WHAT IS REQUIRED: Copy out all the entries below, word for word.

═══ DATA SUPPLIED ═══

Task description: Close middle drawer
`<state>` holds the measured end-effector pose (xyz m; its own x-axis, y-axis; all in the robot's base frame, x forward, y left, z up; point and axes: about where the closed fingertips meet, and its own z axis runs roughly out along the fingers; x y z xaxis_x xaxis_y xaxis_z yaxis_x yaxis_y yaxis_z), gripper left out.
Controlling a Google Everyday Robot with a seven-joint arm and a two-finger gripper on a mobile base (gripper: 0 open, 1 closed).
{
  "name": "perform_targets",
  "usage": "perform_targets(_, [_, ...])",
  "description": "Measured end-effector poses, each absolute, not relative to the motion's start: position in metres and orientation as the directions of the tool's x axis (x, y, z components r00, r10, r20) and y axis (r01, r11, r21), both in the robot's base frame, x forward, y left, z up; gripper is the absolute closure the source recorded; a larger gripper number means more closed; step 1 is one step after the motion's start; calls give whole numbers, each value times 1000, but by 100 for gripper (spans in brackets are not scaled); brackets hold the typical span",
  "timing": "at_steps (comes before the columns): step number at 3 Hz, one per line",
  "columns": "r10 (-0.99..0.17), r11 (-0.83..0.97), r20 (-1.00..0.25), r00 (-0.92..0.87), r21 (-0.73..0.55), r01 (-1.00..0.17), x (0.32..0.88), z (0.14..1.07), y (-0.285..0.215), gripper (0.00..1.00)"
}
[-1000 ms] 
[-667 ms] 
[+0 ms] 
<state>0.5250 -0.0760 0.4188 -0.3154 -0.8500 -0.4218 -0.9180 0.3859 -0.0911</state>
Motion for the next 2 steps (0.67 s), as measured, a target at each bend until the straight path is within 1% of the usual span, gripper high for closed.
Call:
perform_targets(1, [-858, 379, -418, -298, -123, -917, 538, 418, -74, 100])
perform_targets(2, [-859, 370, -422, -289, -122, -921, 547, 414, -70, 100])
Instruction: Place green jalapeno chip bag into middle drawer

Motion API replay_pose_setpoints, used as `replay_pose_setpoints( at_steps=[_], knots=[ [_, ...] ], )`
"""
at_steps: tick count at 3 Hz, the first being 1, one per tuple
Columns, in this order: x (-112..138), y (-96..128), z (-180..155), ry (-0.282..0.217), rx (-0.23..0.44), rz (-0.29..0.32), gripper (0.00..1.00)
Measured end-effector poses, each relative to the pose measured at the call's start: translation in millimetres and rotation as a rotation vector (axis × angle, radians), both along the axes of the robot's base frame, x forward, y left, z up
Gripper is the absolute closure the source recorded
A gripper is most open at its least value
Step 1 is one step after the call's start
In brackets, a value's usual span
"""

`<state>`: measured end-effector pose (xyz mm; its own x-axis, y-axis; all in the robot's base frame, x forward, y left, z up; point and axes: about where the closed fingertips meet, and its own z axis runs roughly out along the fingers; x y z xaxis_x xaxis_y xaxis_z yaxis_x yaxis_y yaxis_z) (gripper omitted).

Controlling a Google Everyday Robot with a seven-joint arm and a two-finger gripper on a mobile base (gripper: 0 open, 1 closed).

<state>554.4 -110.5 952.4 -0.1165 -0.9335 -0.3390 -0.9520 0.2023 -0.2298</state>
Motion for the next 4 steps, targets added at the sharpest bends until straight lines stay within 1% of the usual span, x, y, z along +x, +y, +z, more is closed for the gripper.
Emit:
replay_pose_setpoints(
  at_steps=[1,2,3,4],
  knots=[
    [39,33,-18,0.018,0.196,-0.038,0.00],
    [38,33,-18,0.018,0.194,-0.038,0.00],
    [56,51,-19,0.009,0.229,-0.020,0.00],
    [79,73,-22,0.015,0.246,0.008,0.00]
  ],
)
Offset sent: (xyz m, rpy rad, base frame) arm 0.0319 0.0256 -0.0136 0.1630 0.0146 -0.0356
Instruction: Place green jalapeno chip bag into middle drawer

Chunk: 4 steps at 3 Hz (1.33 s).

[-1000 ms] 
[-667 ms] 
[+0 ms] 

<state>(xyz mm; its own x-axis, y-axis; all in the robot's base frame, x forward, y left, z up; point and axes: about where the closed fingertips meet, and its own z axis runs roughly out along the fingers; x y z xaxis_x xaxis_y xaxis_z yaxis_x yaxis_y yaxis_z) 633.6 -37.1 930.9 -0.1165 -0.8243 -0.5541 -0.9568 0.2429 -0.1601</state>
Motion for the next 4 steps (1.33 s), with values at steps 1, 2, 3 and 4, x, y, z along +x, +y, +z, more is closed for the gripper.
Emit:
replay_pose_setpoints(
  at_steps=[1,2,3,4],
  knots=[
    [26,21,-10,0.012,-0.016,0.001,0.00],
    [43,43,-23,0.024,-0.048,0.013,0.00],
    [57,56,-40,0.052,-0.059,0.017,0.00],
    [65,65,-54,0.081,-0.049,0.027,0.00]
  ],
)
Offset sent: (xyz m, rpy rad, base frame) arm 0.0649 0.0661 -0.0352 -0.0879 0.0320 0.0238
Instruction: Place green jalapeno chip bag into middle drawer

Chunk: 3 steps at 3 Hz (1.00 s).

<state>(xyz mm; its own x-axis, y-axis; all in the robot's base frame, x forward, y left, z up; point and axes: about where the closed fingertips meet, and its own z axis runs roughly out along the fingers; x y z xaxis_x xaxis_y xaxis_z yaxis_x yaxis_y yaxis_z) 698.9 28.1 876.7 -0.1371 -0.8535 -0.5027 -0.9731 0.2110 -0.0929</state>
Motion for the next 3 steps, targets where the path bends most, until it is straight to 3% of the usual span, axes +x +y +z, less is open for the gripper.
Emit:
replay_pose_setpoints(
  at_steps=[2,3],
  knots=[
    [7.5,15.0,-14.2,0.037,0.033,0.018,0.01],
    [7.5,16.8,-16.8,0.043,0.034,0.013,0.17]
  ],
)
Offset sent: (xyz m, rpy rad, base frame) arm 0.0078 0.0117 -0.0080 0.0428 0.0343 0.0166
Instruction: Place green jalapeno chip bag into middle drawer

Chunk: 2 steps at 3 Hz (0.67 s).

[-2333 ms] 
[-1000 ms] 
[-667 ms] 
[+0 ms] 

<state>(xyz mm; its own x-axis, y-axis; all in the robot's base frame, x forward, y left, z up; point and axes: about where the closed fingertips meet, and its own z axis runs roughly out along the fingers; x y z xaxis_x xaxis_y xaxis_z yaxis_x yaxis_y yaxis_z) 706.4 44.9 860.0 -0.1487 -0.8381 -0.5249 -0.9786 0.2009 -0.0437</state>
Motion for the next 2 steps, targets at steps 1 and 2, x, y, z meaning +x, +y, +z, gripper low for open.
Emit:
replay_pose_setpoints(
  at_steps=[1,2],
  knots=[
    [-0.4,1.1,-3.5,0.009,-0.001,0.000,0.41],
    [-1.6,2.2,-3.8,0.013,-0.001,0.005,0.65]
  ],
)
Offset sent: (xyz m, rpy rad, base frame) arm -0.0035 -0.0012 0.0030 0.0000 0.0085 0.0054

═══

ANSWER AREA:
Task description: Close middle drawer
`<state>` holds the measured end-effector pose (xyz m; its own x-axis, y-axis; all in the robot's base frame, x forward, y left, z up; point and axes: about where the closed fingertips meet, and its own z axis runs roughly out along the fingers; x y z xaxis_x xaxis_y xaxis_z yaxis_x yaxis_y yaxis_z), gripper left out.
Controlling a Google Everyday Robot with a seven-joint arm and a two-finger gripper on a mobile base (gripper: 0 open, 1 closed).
{
  "name": "perform_targets",
  "usage": "perform_targets(_, [_, ...])",
  "description": "Measured end-effector poses, each absolute, not relative to the motion's start: position in metres and orientation as the directions of the tool's x axis (x, y, z components r00, r10, r20) and y axis (r01, r11, r21), both in the robot's base frame, x forward, y left, z up; gripper is the absolute closure the source recorded; a larger gripper number means more closed; step 1 is one step after the motion's start; calls give whole numbers, each value times 1000, but by 100 for gripper (spans in brackets are not scaled); brackets hold the typical span",
  "timing": "at_steps (comes before the columns): step number at 3 Hz, one per line",
  "columns": "r10 (-0.99..0.17), r11 (-0.83..0.97), r20 (-1.00..0.25), r00 (-0.92..0.87), r21 (-0.73..0.55), r01 (-1.00..0.17), x (0.32..0.88), z (0.14..1.07), y (-0.285..0.215), gripper (0.00..1.00)"
}
[-1000 ms] 
[-667 ms] 
[+0 ms] 
<state>0.5250 -0.0760 0.4188 -0.3154 -0.8500 -0.4218 -0.9180 0.3859 -0.0911</state>
Motion for the next 2 steps (0.67 s), as measured, a target at each bend until the straight path is within 1% of the usual span, gripper high for closed.
Call:
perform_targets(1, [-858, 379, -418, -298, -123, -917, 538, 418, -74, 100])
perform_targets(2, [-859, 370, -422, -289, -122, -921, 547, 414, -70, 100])
Instruction: Place green jalapeno chip bag into middle drawer

Motion API replay_pose_setpoints, used as `replay_pose_setpoints( at_steps=[_], knots=[ [_, ...] ], )`
"""
at_steps: tick count at 3 Hz, the first being 1, one per tuple
Columns, in this order: x (-112..138), y (-96..128), z (-180..155), ry (-0.282..0.217), rx (-0.23..0.44), rz (-0.29..0.32), gripper (0.00..1.00)
Measured end-effector poses, each relative to the pose measured at the call's start: translation in millimetres and rotation as a rotation vector (axis × angle, radians), both along the axes of the robot's base frame, x forward, y left, z up
Gripper is the absolute closure the source recorded
A gripper is most open at its least value
Step 1 is one step after the call's start
In brackets, a value's usual span
"""

`<state>`: measured end-effector pose (xyz mm; its own x-axis, y-axis; all in the robot's base frame, x forward, y left, z up; point and axes: about where the closed fingertips meet, and its own z axis runs roughly out along the fingers; x y z xaxis_x xaxis_y xaxis_z yaxis_x yaxis_y yaxis_z) (gripper omitted).

Controlling a Google Everyday Robot with a seven-joint arm and a two-finger gripper on a mobile base (gripper: 0 open, 1 closed).

<state>554.4 -110.5 952.4 -0.1165 -0.9335 -0.3390 -0.9520 0.2023 -0.2298</state>
Motion for the next 4 steps, targets added at the sharpest bends until straight lines stay within 1% of the usual span, x, y, z along +x, +y, +z, more is closed for the gripper.
Emit:
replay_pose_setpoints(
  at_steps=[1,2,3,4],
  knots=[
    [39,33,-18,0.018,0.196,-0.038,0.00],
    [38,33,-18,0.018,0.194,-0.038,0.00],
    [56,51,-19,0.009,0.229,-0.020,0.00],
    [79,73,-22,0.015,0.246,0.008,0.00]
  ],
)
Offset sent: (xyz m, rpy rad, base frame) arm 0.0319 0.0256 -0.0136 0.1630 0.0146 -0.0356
Instruction: Place green jalapeno chip bag into middle drawer

Chunk: 4 steps at 3 Hz (1.33 s).

[-1000 ms] 
[-667 ms] 
[+0 ms] 

<state>(xyz mm; its own x-axis, y-axis; all in the robot's base frame, x forward, y left, z up; point and axes: about where the closed fingertips meet, and its own z axis runs roughly out along the fingers; x y z xaxis_x xaxis_y xaxis_z yaxis_x yaxis_y yaxis_z) 633.6 -37.1 930.9 -0.1165 -0.8243 -0.5541 -0.9568 0.2429 -0.1601</state>
Motion for the next 4 steps (1.33 s), with values at steps 1, 2, 3 and 4, x, y, z along +x, +y, +z, more is closed for the gripper.
Emit:
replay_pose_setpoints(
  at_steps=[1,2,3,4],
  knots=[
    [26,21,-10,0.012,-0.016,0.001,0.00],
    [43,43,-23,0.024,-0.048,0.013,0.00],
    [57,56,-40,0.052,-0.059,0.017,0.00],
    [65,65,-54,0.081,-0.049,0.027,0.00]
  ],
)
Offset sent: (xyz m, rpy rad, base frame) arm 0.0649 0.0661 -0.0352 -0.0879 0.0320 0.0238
Instruction: Place green jalapeno chip bag into middle drawer

Chunk: 3 steps at 3 Hz (1.00 s).

<state>(xyz mm; its own x-axis, y-axis; all in the robot's base frame, x forward, y left, z up; point and axes: about where the closed fingertips meet, and its own z axis runs roughly out along the fingers; x y z xaxis_x xaxis_y xaxis_z yaxis_x yaxis_y yaxis_z) 698.9 28.1 876.7 -0.1371 -0.8535 -0.5027 -0.9731 0.2110 -0.0929</state>
Motion for the next 3 steps, targets where the path bends most, until it is straight to 3% of the usual span, axes +x +y +z, less is open for the gripper.
Emit:
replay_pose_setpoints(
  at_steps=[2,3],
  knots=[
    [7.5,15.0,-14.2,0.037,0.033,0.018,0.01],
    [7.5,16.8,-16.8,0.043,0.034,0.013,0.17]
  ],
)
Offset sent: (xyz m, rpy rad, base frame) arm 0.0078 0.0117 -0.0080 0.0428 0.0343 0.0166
Instruction: Place green jalapeno chip bag into middle drawer

Chunk: 2 steps at 3 Hz (0.67 s).

[-2333 ms] 
[-1000 ms] 
[-667 ms] 
[+0 ms] 

<state>(xyz mm; its own x-axis, y-axis; all in the robot's base frame, x forward, y left, z up; point and axes: about where the closed fingertips meet, and its own z axis runs roughly out along the fingers; x y z xaxis_x xaxis_y xaxis_z yaxis_x yaxis_y yaxis_z) 706.4 44.9 860.0 -0.1487 -0.8381 -0.5249 -0.9786 0.2009 -0.0437</state>
Motion for the next 2 steps, targets at steps 1 and 2, x, y, z meaning +x, +y, +z, gripper low for open.
Emit:
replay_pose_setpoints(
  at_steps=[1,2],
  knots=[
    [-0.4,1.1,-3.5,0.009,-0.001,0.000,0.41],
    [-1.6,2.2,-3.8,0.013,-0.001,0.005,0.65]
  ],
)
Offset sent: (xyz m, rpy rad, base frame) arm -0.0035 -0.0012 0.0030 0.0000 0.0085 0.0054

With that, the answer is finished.